Material provided:
%%

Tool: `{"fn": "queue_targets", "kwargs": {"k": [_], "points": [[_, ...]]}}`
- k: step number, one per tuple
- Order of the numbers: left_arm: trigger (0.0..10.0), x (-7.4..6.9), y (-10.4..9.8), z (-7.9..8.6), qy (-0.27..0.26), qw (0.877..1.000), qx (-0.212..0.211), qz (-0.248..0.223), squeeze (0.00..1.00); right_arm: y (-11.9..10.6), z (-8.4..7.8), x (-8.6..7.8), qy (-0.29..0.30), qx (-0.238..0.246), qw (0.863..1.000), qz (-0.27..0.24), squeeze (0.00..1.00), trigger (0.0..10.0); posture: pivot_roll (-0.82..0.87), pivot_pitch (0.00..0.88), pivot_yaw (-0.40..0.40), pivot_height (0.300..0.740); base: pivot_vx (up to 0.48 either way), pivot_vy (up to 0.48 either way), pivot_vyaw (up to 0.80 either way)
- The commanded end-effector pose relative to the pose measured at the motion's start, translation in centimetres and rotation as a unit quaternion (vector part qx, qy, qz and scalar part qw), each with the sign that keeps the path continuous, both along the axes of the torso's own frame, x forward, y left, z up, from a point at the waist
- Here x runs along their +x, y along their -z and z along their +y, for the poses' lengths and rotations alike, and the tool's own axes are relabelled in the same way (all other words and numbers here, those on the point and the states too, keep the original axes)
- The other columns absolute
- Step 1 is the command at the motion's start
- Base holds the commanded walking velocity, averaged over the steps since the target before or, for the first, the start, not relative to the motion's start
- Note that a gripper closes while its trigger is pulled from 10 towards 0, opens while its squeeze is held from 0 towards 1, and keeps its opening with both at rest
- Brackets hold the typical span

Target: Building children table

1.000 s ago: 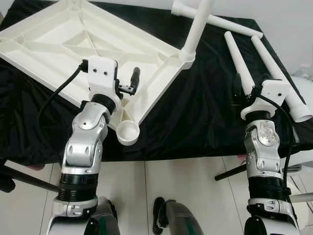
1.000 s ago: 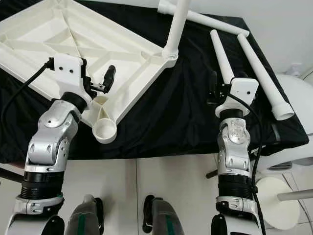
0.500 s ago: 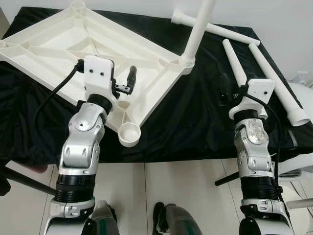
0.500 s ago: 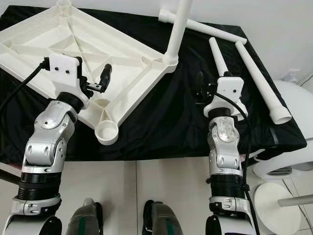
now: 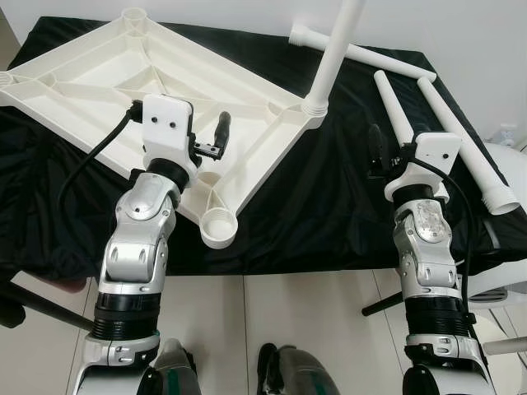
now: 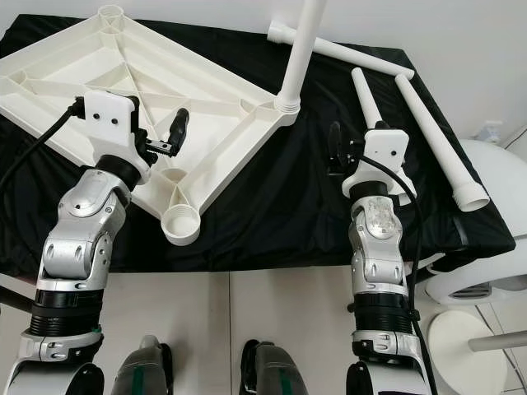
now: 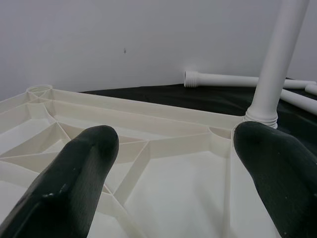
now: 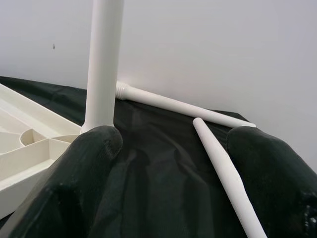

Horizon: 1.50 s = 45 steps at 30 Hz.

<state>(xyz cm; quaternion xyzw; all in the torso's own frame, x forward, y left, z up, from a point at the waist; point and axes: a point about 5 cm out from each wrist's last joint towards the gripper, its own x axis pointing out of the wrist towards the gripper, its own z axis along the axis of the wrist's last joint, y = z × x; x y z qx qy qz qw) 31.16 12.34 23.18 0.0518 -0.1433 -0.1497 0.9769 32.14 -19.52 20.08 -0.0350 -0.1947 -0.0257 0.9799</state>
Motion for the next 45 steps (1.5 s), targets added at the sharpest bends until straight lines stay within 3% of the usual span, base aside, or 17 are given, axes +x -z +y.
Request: {"fn": "queue_targets", "kwargs": {"k": [1, 45], "points": [[10.0, 0.15, 0.30, 0.02, -0.025, 1.000, -0.005, 0.004, 0.00, 0.05, -0.18, -0.18, 0.001, 0.005, 1.000, 0.002, 0.00, 10.0, 0.06, 0.089, -0.090, 0.740, 0.000, -0.247, 0.00], [10.0, 0.52, 0.02, -0.58, -0.007, 1.000, -0.003, 0.007, 0.00, -0.16, -0.20, -0.38, 0.005, 0.006, 1.000, 0.004, 0.00, 10.0, 0.04, 0.118, -0.094, 0.740, 0.000, -0.274, 0.00]]}}
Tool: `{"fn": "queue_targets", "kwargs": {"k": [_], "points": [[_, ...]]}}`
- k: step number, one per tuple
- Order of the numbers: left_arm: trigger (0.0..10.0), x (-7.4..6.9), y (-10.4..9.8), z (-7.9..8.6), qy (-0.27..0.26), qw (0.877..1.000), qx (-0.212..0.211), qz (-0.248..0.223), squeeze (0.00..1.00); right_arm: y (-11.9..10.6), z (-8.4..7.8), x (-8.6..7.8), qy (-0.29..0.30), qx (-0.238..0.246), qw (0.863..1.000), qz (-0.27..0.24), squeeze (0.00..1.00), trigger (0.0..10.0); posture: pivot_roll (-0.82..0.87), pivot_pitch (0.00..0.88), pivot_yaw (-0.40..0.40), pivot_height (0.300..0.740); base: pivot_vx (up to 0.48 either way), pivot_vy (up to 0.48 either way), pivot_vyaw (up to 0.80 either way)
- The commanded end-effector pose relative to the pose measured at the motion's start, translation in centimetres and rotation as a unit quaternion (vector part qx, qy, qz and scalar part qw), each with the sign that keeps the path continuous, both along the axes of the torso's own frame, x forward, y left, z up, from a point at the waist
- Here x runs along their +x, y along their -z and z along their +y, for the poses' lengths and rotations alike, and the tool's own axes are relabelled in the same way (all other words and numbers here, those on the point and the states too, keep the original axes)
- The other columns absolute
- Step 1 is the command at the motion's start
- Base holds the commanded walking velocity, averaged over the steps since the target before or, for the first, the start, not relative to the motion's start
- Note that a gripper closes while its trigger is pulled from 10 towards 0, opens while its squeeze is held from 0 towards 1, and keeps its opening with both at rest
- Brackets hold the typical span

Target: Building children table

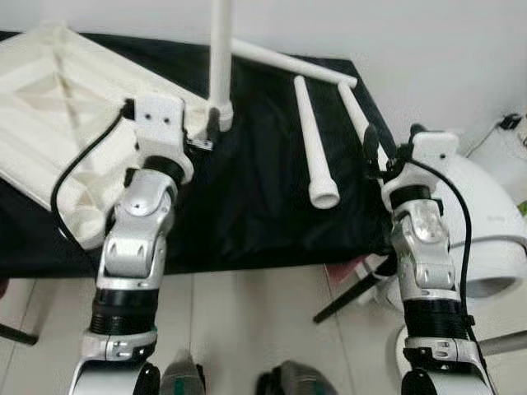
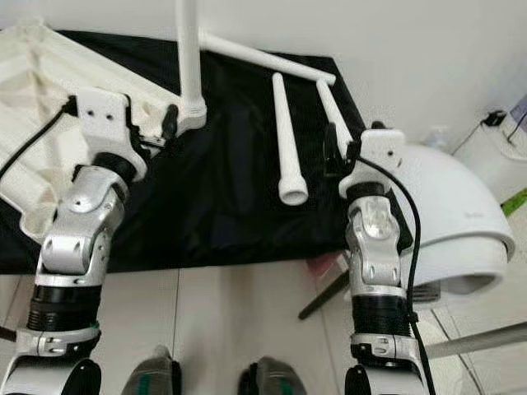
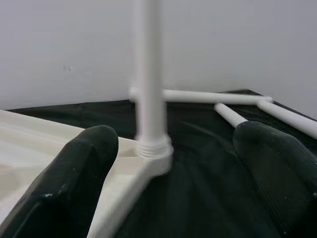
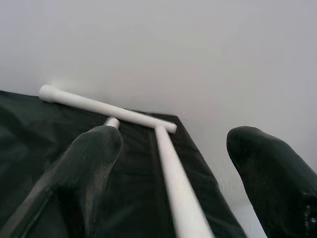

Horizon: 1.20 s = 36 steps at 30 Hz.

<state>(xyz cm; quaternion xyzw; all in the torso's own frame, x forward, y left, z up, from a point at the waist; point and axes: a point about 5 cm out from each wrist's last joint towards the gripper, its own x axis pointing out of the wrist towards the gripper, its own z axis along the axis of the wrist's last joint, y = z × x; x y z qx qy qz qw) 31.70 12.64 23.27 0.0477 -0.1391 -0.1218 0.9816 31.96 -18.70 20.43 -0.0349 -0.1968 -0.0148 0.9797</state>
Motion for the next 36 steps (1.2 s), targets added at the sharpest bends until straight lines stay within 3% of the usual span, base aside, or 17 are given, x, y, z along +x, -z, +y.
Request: {"fn": "queue_targets", "kwargs": {"k": [1, 12, 15, 16, 19, 27, 34, 36], "points": [[10.0, 0.0, 0.0, -0.9, 0.023, 1.000, 0.008, 0.001, 0.00, 0.2, -1.0, -0.2, 0.015, 0.008, 1.000, 0.006, 0.00, 10.0, 0.04, 0.120, -0.096, 0.740, 0.000, -0.281, 0.00], [10.0, 0.4, 0.2, -1.1, 0.036, 0.999, 0.008, 0.012, 0.00, 0.6, -1.3, 0.0, 0.017, 0.002, 1.000, 0.021, 0.00, 10.0, 0.05, 0.136, -0.103, 0.740, 0.000, -0.026, 0.00], [10.0, 0.3, 0.3, -1.0, 0.030, 0.999, 0.011, 0.014, 0.00, 0.9, -2.5, 0.1, 0.039, 0.008, 0.999, 0.033, 0.00, 10.0, 0.04, 0.139, -0.097, 0.740, 0.000, 0.000, 0.00], [10.0, 0.1, 0.4, -0.9, 0.026, 0.999, 0.006, 0.020, 0.00, 1.2, -3.7, 0.2, 0.062, 0.006, 0.997, 0.050, 0.00, 10.0, 0.04, 0.142, -0.095, 0.740, 0.000, 0.000, 0.00], [10.0, -0.2, 0.4, -1.0, 0.029, 0.999, 0.002, 0.023, 0.00, 1.5, -4.5, 0.3, 0.069, -0.002, 0.996, 0.065, 0.00, 10.0, 0.04, 0.143, -0.094, 0.740, 0.000, 0.000, 0.00], [10.0, -0.5, 0.5, -1.6, 0.033, 0.999, -0.003, 0.032, 0.00, 3.8, -4.5, 1.4, 0.012, -0.029, 0.992, 0.123, 0.00, 10.0, 0.04, 0.143, -0.096, 0.740, 0.000, 0.000, 0.00], [10.0, -0.5, 0.4, -1.8, 0.029, 0.999, -0.003, 0.033, 0.00, 4.3, -3.7, 2.2, -0.038, -0.037, 0.990, 0.129, 0.00, 10.0, 0.05, 0.140, -0.100, 0.740, 0.000, 0.000, 0.00], [10.0, -0.6, 0.4, -1.8, 0.037, 0.998, -0.022, 0.041, 0.00, 4.3, -3.4, 2.3, -0.049, -0.037, 0.990, 0.128, 0.00, 10.0, 0.05, 0.138, -0.101, 0.740, 0.000, 0.000, 0.00]]}}
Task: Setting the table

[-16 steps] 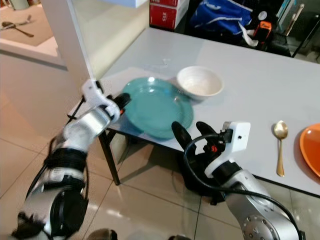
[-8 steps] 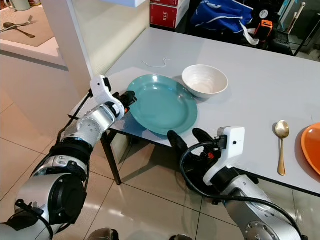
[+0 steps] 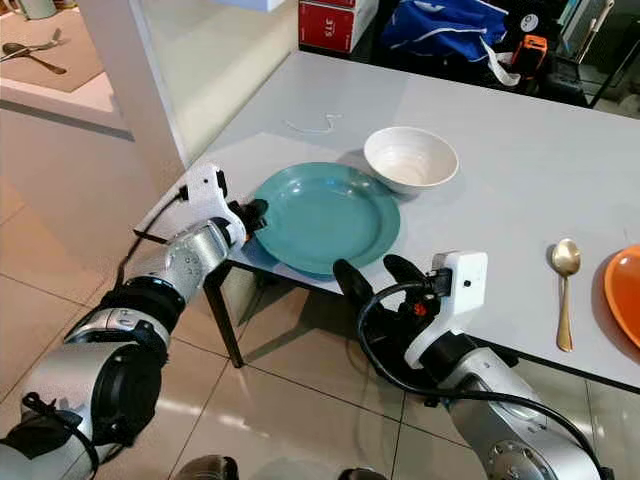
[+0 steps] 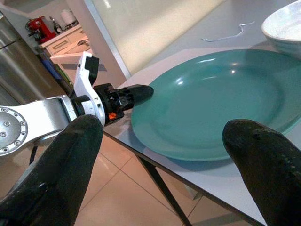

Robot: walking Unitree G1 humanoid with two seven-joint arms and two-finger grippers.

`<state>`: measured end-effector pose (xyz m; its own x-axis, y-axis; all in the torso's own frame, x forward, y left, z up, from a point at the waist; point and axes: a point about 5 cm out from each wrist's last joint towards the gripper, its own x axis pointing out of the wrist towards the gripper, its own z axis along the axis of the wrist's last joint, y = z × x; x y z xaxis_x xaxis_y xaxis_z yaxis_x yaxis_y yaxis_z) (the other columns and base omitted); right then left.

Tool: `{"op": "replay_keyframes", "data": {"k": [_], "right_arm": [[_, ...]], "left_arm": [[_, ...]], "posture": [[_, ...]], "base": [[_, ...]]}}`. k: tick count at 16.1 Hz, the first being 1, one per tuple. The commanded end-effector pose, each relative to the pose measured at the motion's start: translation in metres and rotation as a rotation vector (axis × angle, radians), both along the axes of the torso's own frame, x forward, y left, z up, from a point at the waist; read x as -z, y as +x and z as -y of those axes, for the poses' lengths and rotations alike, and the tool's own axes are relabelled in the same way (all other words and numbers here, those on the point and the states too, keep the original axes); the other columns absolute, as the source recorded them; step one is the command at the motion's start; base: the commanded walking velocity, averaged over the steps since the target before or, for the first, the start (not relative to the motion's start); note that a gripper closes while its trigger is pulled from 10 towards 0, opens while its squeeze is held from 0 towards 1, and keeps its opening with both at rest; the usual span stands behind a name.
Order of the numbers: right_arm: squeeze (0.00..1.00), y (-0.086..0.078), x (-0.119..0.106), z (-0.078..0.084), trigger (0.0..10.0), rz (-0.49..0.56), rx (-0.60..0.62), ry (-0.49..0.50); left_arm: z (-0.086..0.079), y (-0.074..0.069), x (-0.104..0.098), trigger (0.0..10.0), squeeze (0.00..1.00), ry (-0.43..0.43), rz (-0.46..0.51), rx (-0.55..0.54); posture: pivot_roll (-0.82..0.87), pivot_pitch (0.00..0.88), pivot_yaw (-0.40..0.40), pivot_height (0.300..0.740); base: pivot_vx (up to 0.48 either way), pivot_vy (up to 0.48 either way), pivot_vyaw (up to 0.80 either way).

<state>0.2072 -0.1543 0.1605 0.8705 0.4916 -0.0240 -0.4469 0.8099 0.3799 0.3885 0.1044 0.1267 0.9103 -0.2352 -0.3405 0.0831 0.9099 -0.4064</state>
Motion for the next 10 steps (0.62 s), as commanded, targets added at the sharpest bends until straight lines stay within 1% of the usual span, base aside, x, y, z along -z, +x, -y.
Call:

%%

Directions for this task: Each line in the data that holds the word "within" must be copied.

Output:
Motion for the next 45 steps (1.5 s), targets added at the sharpest bends until straight lines stay within 3% of the usual span, base aside, or 17 are given, axes +x -z +y.
Motion for the next 36 steps (1.2 s), targets added at the sharpest bends until straight lines stay within 3% of the usual span, base aside, or 17 are given, x, y, z along +x, -z, +y.
Motion for the next 10 steps (0.62 s), as commanded, targets added at the sharpest bends until straight lines stay within 1% of the usual span, base aside, x, y, z along -z, +x, -y.

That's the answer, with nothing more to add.